Cáw Pawá Láakni / They Are Not Forgotten cover

Caw Pawa Laakni is an innovative work of collaborative scholarship that makes a bold statement of sovereignty over the tribes' culture, history, and territory. By recovering and preserving the traditional names and uses of significant aboriginal sites, the atlas declares that modern Indian nations intend to remain stewards of their natural and human heritage. -- Andrew H. Fisher, author of Shadow Tribe: The Making of Columbia River Indian Identity

Draws from the knowledge of Native and non-Native elders and scholars to present an account of interactions between a homeland and its people. This title also presents descriptions of 400 place names. It paints a picture of a way of life that provides context for interpreting pre-contact communities.

Cáw Pawá Láakni / They Are Not Forgotten is a book like none other. This ethnogeographic atlas of Native place names presents a compelling account of interactions between a homeland and its people. A project of the Tamástslikt Cultural Institute at the Confederated Tribes of the Umatilla Indian Reservation - composed of the Cayuse, Umatilla, and Walla Walla Tribes in eastern Oregon - Cáw Pawá Láakni documents and describes more than four hundred place names. The full-color, detailed maps and the narrative that introduces and supports them paint a picture of a way of life. This meticulous assemblage of memory and meaning echoes cultural and geographical information that has all but disappeared from common knowledge.
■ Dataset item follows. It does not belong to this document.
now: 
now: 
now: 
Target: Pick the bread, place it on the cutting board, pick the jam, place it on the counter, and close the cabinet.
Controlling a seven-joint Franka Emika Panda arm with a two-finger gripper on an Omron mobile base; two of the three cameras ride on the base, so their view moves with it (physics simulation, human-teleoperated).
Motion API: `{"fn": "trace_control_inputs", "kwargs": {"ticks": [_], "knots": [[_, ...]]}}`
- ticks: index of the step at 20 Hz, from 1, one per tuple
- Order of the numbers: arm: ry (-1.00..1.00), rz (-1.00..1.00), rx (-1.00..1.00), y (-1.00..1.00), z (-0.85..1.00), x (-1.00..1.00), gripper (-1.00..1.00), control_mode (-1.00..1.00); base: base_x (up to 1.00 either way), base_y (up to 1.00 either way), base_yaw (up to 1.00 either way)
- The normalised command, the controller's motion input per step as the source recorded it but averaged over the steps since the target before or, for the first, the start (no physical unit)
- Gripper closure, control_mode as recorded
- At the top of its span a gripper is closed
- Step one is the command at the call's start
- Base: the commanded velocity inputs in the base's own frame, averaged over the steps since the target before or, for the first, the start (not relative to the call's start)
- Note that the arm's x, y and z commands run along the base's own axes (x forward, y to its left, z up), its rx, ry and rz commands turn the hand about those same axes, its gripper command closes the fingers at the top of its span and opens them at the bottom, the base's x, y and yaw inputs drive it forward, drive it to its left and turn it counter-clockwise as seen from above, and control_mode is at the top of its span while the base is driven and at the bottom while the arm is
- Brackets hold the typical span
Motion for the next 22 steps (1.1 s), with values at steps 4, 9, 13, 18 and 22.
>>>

To create this historical and cultural atlas of the Cayuse, Umatilla, and Walla Walla homeland, which spans the Columbia River and its tributaries from southeastern Washington to northeastern Oregon, ethnographic, traditional, and institutional knowledge was gathered together and incorporated into a GIS database to produce customized maps that present this knowledge. Many of the accounts are from the individuals who traveled on horseback, lived in and saw these places, and possessed knowledge that can no longer be replicated. In presenting these place-names, the Tribes strive to ensure the vitality of this communal knowledge into the future.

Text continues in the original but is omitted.